Promise
Rachel Eliza Griffiths
John Murray Press (2023)
Review by Peter Kalu
The 1980s case of ‘the Silent Twins’ plagued me. They were two black sisters who got into arson and did not talk to anyone, developed a silent language between themselves and got life in Broadmoor. It was Black sisterhood as pathology and fed into the national psyche the corrosive idea of the disturbed black woman, and it rippled outwards. ‘Are you going all Silent Twin on me?’ a white colleague would say, if I refused to answer any more of their dumb questions.
And it got to me on another level. The story of those two girls made me nervous of any similar signs in my own sisters. ‘I’m going to kill you’ when I stole my sister’s piece of toast took on a completely new meaning. Luckily, my sisters were the opposite of silent, they talked effortlessly and incessantly.
It was from this distorted psychological space that I began to read Promise by Rachel Eliza Griffiths. It features two young sisters who are close in age. In the early chapters, I felt unease – scenes were being described that with a quick plot twist could go high-grade dysfunctional. Or complete Hitchcock. To my great relief, the author swerves this path and instead goes on to deliver an in-depth study in sisterhood.

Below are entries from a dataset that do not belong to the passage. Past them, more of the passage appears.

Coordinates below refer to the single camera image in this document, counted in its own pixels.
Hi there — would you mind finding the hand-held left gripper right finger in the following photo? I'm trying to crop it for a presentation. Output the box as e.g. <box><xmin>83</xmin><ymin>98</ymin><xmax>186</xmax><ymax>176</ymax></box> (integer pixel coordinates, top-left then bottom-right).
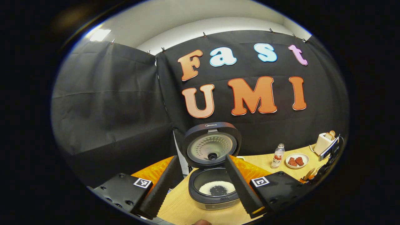
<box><xmin>224</xmin><ymin>154</ymin><xmax>316</xmax><ymax>219</ymax></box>

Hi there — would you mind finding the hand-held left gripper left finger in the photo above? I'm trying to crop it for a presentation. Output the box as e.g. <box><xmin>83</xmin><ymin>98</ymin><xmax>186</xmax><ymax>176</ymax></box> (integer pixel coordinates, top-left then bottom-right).
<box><xmin>87</xmin><ymin>155</ymin><xmax>183</xmax><ymax>220</ymax></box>

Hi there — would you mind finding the dark grey rice cooker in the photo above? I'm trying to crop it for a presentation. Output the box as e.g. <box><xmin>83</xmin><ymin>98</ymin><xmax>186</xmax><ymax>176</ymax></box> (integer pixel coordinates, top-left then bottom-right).
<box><xmin>182</xmin><ymin>122</ymin><xmax>243</xmax><ymax>210</ymax></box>

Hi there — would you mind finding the white toaster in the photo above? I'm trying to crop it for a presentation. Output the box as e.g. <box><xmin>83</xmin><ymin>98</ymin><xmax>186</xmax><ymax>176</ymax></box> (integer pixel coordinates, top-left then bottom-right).
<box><xmin>313</xmin><ymin>133</ymin><xmax>336</xmax><ymax>156</ymax></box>

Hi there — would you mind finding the white round plate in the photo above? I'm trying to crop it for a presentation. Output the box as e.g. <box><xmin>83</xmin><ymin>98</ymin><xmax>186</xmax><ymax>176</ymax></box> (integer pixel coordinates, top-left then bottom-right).
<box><xmin>285</xmin><ymin>153</ymin><xmax>310</xmax><ymax>169</ymax></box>

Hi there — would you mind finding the clear bottle red label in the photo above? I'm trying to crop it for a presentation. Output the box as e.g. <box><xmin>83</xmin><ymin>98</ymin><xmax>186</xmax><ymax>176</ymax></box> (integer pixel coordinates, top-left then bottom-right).
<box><xmin>271</xmin><ymin>143</ymin><xmax>285</xmax><ymax>169</ymax></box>

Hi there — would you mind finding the black backdrop cloth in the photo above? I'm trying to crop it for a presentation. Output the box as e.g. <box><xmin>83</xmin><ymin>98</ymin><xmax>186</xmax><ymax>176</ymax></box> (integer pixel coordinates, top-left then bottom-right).
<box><xmin>51</xmin><ymin>30</ymin><xmax>350</xmax><ymax>188</ymax></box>

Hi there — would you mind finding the ceiling light panel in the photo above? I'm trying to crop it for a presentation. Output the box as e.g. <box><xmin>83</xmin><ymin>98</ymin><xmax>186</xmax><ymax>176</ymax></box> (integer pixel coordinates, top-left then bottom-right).
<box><xmin>89</xmin><ymin>29</ymin><xmax>112</xmax><ymax>42</ymax></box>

Watching the interplay of emotions between the sisters as they navigate an East Coast ‘sundown town’, where people of colour are not welcome after dark and drip-fed racism explodes into violence against the backdrop of a burgeoning civil rights movement, is a bitter-sweet experience. The sisters show fear, bravery, longing, whimsy and exhilaration, but also courage and imagination – they take off as characters. This exhibits an aspect of Griffiths’ craft as a black writer that is worth dwelling on.
Stuart Hall in Representation (1997) argues we cannot escape stereotypes, they are too hard-wired into the signs and systems of meaning in society, so all we can do is navigate them – take a position against them, or that undermines them, or that explodes them from within. For what it’s worth, Luce Irigaray in This Sex Which Is Not One (1979) argues similarly that patriarchy is baked into the language, both at an individual word level and at the level of grammar and syntax, to the extent that every act of feminist writing has to wrestle with this in-built bias. For black women and girls, the main stereotypes on offer from racist society are the tragic mulatto, the Mammy and the Amazon fighter. If I conduct a thought experiment and flip the genders of the novel i.e. if the two sisters were two brothers, how would the novel then play out?
What marks Griffiths’ handling of her characters is the collaborative emphasis between the sisters, their tenderness and thoughtfulness. Would they have been written so finely and would those elements have survived had they been two brothers? Or, would the primary stereotype imposed on young black masculinity – the violent Buck – have leaked into the text, and would that gun (the one that appears in black hands early on the novel but which never goes off) have been fired? Strategies of resistance sometimes require patient skill as much as rebellion and confrontation.
When ‘the Silent Twins’ is a metaphor for black people in white society, it is because the pressures of that society operate to distort the black soul, and can cause trauma and sometimes a pathological reaction. The sisters of Promise undergo these extreme stresses and deal with them admirably. We are all ‘the Silent Twins’. We are all the sisters of Promise.